#### WHAT YOU SHOULD DO:
Could you return all of the records exactly, minus their images?

#### PROVIDED ENTRIES:

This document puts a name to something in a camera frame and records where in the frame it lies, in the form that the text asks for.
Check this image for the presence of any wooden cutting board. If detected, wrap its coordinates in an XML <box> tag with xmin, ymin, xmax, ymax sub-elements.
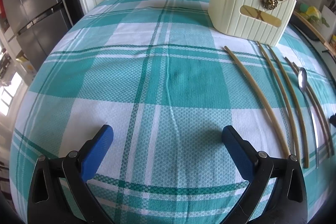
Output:
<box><xmin>290</xmin><ymin>11</ymin><xmax>335</xmax><ymax>58</ymax></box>

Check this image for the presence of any cream utensil holder box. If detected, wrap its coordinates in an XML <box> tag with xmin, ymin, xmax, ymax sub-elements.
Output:
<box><xmin>208</xmin><ymin>0</ymin><xmax>296</xmax><ymax>47</ymax></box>

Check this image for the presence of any metal spoon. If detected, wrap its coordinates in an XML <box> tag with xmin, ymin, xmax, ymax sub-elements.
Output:
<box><xmin>298</xmin><ymin>68</ymin><xmax>319</xmax><ymax>169</ymax></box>

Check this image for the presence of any teal white checkered tablecloth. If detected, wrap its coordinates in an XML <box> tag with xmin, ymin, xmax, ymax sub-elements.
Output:
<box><xmin>8</xmin><ymin>0</ymin><xmax>336</xmax><ymax>224</ymax></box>

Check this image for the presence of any grey metal refrigerator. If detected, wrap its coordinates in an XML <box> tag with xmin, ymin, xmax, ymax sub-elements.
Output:
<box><xmin>2</xmin><ymin>0</ymin><xmax>73</xmax><ymax>70</ymax></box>

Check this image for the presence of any plastic bag with produce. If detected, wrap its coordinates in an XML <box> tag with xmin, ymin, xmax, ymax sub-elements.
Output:
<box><xmin>298</xmin><ymin>3</ymin><xmax>330</xmax><ymax>28</ymax></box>

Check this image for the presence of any wooden chopstick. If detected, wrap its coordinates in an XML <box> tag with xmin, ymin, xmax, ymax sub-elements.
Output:
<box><xmin>256</xmin><ymin>41</ymin><xmax>301</xmax><ymax>162</ymax></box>
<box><xmin>267</xmin><ymin>45</ymin><xmax>310</xmax><ymax>169</ymax></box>
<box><xmin>224</xmin><ymin>46</ymin><xmax>290</xmax><ymax>157</ymax></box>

#### TASK SOLUTION:
This document puts a name to something in a camera frame and records where in the frame it lies, in the form that the text asks for.
Check this image for the presence of any wooden cutting board. If detected, wrap its coordinates in an XML <box> tag with xmin, ymin, xmax, ymax sub-elements.
Output:
<box><xmin>290</xmin><ymin>11</ymin><xmax>335</xmax><ymax>58</ymax></box>

Check this image for the presence of any cream utensil holder box. If detected, wrap its coordinates in an XML <box> tag with xmin, ymin, xmax, ymax sub-elements.
Output:
<box><xmin>208</xmin><ymin>0</ymin><xmax>296</xmax><ymax>47</ymax></box>

Check this image for the presence of any metal spoon. If detected, wrap its coordinates in an XML <box> tag with xmin, ymin, xmax, ymax sub-elements.
Output:
<box><xmin>298</xmin><ymin>68</ymin><xmax>319</xmax><ymax>169</ymax></box>

Check this image for the presence of any teal white checkered tablecloth. If detected, wrap its coordinates in an XML <box> tag with xmin, ymin, xmax, ymax sub-elements.
Output:
<box><xmin>8</xmin><ymin>0</ymin><xmax>336</xmax><ymax>224</ymax></box>

Check this image for the presence of any grey metal refrigerator. If detected, wrap its coordinates in an XML <box> tag with xmin, ymin, xmax, ymax sub-elements.
Output:
<box><xmin>2</xmin><ymin>0</ymin><xmax>73</xmax><ymax>70</ymax></box>

Check this image for the presence of any plastic bag with produce. If detected, wrap its coordinates in an XML <box> tag with xmin, ymin, xmax, ymax sub-elements.
Output:
<box><xmin>298</xmin><ymin>3</ymin><xmax>330</xmax><ymax>28</ymax></box>

Check this image for the presence of any wooden chopstick. If detected, wrap its coordinates in an XML <box> tag with xmin, ymin, xmax, ymax sub-elements.
Output:
<box><xmin>256</xmin><ymin>41</ymin><xmax>301</xmax><ymax>162</ymax></box>
<box><xmin>267</xmin><ymin>45</ymin><xmax>310</xmax><ymax>169</ymax></box>
<box><xmin>224</xmin><ymin>46</ymin><xmax>290</xmax><ymax>157</ymax></box>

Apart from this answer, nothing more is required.